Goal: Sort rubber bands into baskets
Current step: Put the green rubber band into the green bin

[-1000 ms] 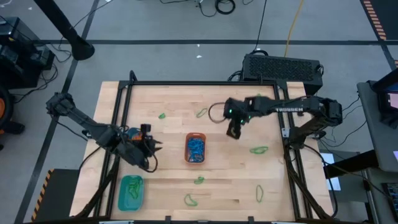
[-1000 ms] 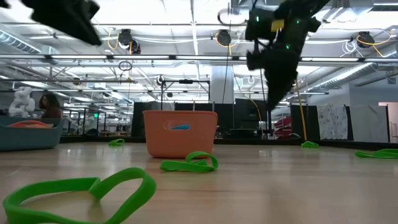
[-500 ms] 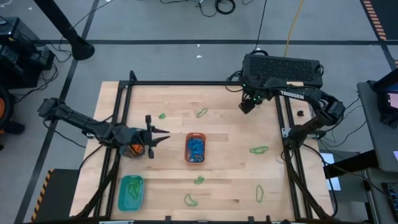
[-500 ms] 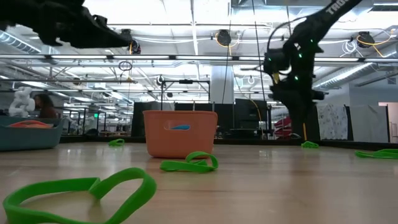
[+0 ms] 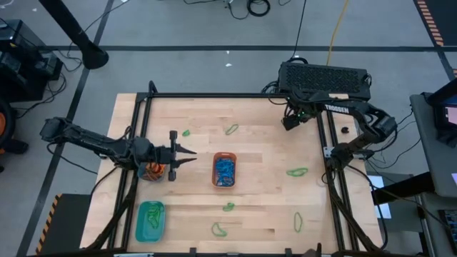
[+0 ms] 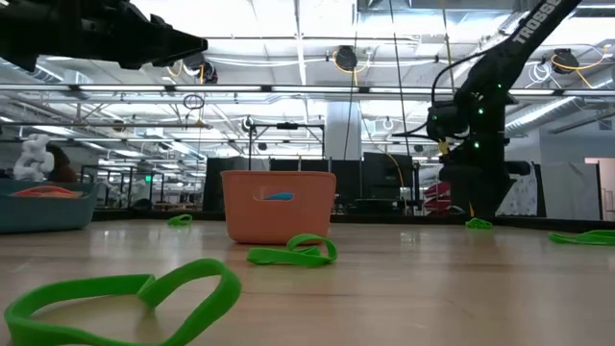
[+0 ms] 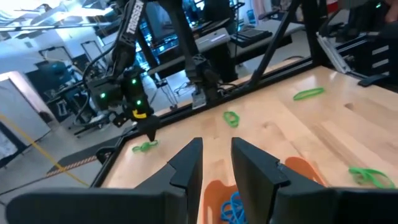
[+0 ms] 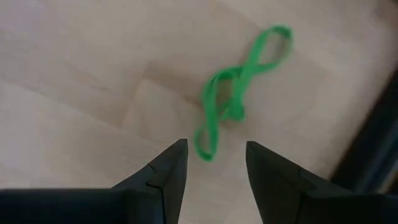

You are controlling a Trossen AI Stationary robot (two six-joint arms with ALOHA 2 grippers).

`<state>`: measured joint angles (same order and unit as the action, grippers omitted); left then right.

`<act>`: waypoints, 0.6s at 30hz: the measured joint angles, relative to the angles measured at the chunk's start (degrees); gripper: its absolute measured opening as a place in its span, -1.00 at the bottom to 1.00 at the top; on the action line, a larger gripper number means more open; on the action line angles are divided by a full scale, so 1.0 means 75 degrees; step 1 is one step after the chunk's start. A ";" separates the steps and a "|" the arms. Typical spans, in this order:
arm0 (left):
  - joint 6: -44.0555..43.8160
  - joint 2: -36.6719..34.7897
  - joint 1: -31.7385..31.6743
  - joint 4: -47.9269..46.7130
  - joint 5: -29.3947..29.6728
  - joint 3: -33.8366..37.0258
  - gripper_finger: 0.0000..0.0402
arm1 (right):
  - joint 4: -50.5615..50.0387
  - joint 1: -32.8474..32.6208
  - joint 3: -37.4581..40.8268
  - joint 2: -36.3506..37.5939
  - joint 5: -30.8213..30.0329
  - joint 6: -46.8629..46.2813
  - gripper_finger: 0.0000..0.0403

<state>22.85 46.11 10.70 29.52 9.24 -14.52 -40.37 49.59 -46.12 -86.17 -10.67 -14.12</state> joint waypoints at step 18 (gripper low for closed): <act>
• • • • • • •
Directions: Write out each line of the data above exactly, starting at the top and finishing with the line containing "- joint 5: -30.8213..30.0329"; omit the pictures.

Exercise answer:
Goal: Sort rubber bands into baskets
Current step: Put the green rubber band into the green bin

[-1000 ms] 
[-1000 ms] 
[-500 ms] 
[-500 ms] 
[+0 ms] 
[+0 ms] 
[+0 ms] 
[+0 ms] 

You are controlling a Trossen AI Stationary robot (two six-joint arms with ALOHA 2 grippers).

`<state>`: measured joint angles (same order and unit as the action, grippers omitted); left then right.

`<act>`: waypoints, 0.6s at 30hz: the measured joint angles, relative to the angles measured at the chunk's start (degrees); gripper: its absolute measured opening as a place in its span, -1.00 at the bottom to 1.00 at the top; on the action line, a larger gripper number means more open; on the action line angles are divided by a full scale, so 1.0 means 75 degrees; step 1 is one step after the chunk's start. A ";" separates the steps and a "|" the arms. Typical spans, in this order:
arm0 (left):
  - joint 6: -44.0555..43.8160
  - joint 2: -36.6719..34.7897
  - joint 1: -31.7385..31.6743
  - joint 4: -47.9269..46.7130
  - joint 5: -29.3947..29.6728
  - joint 3: -33.8366..37.0258
  - gripper_finger: 0.0000..0.0402
arm1 (right):
  - joint 4: -50.5615..50.0387
  - joint 1: -32.8474..32.6208
  - joint 3: -37.4581..40.8268
  - joint 2: -36.3506..37.5939
  - joint 5: -30.8213..30.0329

For this exercise, the work is now complete.